IntroductionΒΆ

Message passing is currently a popular approach for implementing concurrent data processing applications. In this model, you decompose a large processing task into separate steps that execute concurrently and communicate solely by passing messages or data items between one another. This concurrency model is an intuitive way to structure a large processing task to exploit parallelism in a shared memory environment without incurring the complexity and overhead costs associated with multi-threaded applications.

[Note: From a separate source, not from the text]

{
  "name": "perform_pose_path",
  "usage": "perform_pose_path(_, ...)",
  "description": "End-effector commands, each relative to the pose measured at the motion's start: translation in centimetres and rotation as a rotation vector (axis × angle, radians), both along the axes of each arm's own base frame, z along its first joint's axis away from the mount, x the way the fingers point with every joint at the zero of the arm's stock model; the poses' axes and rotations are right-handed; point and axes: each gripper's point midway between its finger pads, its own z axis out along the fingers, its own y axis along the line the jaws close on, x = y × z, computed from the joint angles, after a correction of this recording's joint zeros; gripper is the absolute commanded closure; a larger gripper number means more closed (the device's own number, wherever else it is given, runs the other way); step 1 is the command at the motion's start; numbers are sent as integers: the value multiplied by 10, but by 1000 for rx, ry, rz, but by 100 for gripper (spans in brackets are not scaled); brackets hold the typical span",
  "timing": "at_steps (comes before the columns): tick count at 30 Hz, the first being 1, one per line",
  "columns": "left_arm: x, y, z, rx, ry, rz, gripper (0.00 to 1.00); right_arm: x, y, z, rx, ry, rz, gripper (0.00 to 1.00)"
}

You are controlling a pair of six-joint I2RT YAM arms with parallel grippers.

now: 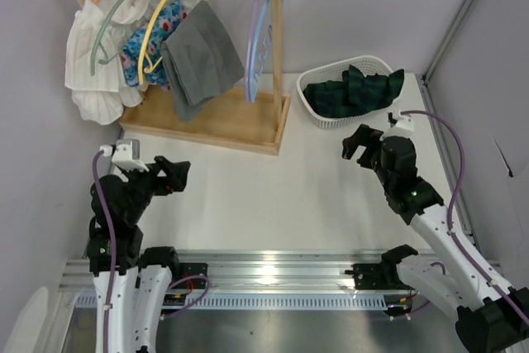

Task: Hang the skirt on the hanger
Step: Grab the skirt from the pile

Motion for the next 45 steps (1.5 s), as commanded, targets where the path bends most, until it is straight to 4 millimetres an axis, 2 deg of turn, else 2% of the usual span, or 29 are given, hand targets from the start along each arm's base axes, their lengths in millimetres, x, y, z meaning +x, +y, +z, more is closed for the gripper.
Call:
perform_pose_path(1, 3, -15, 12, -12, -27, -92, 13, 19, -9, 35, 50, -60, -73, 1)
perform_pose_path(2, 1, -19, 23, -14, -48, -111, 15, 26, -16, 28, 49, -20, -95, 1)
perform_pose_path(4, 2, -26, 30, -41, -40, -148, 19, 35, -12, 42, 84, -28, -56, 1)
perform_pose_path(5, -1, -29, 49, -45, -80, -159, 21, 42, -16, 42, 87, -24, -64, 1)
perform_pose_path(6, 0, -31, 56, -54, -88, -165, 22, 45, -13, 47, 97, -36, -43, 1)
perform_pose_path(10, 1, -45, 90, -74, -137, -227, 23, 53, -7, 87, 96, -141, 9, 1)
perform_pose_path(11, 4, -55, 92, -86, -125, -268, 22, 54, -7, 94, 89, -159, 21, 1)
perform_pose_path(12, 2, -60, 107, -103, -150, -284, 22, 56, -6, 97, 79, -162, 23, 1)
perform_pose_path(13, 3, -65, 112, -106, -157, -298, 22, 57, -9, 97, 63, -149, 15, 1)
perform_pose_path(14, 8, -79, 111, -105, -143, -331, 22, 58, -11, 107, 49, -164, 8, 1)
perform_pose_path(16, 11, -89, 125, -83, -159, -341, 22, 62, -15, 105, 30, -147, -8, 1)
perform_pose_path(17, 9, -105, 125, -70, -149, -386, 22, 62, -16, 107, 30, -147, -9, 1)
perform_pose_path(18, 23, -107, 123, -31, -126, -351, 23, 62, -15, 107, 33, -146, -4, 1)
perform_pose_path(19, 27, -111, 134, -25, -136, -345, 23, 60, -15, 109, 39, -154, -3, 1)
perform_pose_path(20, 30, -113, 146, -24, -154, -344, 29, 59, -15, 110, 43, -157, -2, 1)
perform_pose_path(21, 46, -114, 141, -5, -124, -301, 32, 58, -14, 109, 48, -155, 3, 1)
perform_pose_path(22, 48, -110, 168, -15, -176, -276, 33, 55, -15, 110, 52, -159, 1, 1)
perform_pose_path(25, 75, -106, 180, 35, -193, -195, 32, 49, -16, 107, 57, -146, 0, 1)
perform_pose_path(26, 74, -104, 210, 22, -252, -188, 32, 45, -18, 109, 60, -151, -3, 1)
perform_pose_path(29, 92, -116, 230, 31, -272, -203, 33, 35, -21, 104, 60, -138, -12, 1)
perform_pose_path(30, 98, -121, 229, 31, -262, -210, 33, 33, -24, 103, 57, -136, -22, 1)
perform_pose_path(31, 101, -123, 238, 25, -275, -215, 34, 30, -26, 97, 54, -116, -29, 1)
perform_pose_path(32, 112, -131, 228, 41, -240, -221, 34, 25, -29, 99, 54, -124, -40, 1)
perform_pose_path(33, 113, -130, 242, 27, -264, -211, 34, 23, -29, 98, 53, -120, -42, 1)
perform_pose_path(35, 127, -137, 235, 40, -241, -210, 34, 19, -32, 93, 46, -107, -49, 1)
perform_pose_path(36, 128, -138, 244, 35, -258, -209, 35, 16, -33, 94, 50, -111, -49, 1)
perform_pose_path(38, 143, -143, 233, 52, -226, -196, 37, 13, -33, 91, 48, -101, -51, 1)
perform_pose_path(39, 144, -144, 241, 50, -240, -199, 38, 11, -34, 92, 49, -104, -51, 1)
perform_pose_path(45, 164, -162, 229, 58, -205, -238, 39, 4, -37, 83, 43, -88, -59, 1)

In order to use a message passing model, you need an efficient data structure for passing messages between the processing elements of your application. A common approach is to utilize queues for storing and retrieving messages. Varon-T is a C library that implements a disruptor queue (originally implemented in the Disruptor Java library), which is a particularly efficient FIFO queue implementation. Disruptor queues achieve their efficiency through a number of related techniques:

  • Objects are stored in a ring buffer, which uses a fixed amount of memory regardless of the number of data records processed.
  • Objects are stored directly inline in the slots of the ring buffer, and their life cycle is controlled by the disruptor queue, not the application. This eliminates any per-record memory allocation overhead.
  • The ring buffer’s storage is implemented as a regular C array, so the data instances are all adjacent to each other in memory. This allows us to take advantage of cache striding and locality.
  • In most cases, the producers and consumers of a queue are coordinated without needing any costly locks, or even atomic CAS operations. Instead, they only require relatively cheap memory barriers.
  • Multiple consumers are able to drain a single queue, even when there’s a temporal constraint on the consumers — i.e., where a “downstream” consumer must wait to process a particular record until an “upstream” consumer has finished with it. By sharing a single queue, you eliminate additional memory allocations and copies.